§ PROBLEM TO SOLVE
In the entries below, find the line with "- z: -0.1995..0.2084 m" and the line with "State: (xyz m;". Reproduce those two lines and every line between them exactly, and nothing more.

Collection entries
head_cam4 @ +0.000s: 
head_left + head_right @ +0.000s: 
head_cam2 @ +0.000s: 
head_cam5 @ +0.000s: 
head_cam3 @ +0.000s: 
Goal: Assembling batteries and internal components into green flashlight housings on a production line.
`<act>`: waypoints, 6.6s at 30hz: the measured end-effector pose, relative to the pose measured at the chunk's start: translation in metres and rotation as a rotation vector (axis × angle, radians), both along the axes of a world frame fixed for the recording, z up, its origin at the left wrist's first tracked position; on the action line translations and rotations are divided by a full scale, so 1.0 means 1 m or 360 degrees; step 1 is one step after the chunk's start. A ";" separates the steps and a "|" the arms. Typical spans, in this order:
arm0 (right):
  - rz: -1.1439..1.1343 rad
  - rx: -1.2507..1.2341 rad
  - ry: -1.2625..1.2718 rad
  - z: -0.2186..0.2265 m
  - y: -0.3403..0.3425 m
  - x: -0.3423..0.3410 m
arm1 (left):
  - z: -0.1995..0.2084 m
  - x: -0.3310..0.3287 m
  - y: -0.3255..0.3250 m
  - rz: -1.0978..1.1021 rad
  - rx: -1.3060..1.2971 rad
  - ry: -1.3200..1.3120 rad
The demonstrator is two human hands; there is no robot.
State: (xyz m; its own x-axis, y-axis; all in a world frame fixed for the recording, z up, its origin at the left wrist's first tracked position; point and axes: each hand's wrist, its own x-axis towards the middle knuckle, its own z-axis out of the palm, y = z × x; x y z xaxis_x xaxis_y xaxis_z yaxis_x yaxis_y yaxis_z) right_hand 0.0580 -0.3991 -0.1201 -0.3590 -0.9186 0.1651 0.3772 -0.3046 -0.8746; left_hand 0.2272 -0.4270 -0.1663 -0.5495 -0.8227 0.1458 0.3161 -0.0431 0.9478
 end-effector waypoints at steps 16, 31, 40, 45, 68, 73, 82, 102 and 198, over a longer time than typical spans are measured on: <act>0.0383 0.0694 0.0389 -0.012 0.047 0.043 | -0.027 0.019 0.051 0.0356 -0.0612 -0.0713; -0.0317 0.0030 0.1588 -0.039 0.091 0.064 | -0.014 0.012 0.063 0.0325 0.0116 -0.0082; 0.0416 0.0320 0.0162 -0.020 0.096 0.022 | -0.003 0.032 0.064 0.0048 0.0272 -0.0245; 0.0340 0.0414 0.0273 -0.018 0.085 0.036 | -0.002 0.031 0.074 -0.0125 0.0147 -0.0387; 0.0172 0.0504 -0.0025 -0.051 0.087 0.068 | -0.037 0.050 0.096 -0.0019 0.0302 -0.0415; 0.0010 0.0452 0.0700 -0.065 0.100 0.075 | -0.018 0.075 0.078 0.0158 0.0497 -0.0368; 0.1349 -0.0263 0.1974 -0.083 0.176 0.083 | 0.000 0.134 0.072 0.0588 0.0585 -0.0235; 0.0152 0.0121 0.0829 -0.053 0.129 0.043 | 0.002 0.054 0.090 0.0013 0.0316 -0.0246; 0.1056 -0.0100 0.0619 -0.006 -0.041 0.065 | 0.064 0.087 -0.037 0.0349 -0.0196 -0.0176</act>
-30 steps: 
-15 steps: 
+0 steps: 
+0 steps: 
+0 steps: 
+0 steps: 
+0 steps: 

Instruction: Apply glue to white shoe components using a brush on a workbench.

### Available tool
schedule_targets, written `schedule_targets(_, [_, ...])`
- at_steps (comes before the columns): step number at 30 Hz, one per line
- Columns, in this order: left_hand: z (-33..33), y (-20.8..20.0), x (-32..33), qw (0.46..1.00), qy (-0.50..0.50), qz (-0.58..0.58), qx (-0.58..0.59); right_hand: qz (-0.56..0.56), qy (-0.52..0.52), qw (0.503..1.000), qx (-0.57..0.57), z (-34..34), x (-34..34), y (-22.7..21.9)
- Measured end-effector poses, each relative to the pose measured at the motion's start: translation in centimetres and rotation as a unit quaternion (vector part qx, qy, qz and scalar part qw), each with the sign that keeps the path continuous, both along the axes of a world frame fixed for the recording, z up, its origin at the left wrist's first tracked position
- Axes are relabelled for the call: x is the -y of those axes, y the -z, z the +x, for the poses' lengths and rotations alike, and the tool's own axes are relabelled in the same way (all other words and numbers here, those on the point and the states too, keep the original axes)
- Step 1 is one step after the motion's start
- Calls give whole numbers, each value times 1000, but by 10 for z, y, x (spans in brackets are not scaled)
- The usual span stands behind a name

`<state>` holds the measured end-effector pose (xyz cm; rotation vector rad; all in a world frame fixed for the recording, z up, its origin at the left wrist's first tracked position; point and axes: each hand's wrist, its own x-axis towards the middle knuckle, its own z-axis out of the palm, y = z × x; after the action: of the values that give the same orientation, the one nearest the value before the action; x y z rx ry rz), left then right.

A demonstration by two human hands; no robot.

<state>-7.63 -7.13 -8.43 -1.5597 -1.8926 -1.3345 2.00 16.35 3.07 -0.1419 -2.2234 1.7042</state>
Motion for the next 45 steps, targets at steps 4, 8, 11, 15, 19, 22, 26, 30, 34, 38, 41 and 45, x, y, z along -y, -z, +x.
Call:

§ WRITTEN RESPONSE
  - z: -0.1995..0.2084 m
  - x: -0.3310..0.3287 m
  - y: -0.3255..0.3250 m
  - rz: -1.0978..1.1021 rad
  - rx: -1.3060..1.2971 rad
  - ry: -1.3200..1.3120 rad
The demonstrator is two human hands; there is no robot.
State: (xyz m; its own x-axis, y-axis; all in a world frame fixed for the recording, z up, its origin at the left wrist's first tracked position; point and axes: each hand's wrist, its own x-axis towards the middle knuckle, its own z-axis out of the palm, y = z × x; x y z xaxis_x xaxis_y xaxis_z yaxis_x yaxis_y yaxis_z) right_hand 0.0580 -0.3991 -0.1201 -0.3590 -0.9186 0.1651 0.3772 -0.3046 -0.8746; left_hand 0.2272 -0.4270 -0.1663 -0.5495 -0.8227 0.1458 0.3161 -0.0431 0.9478

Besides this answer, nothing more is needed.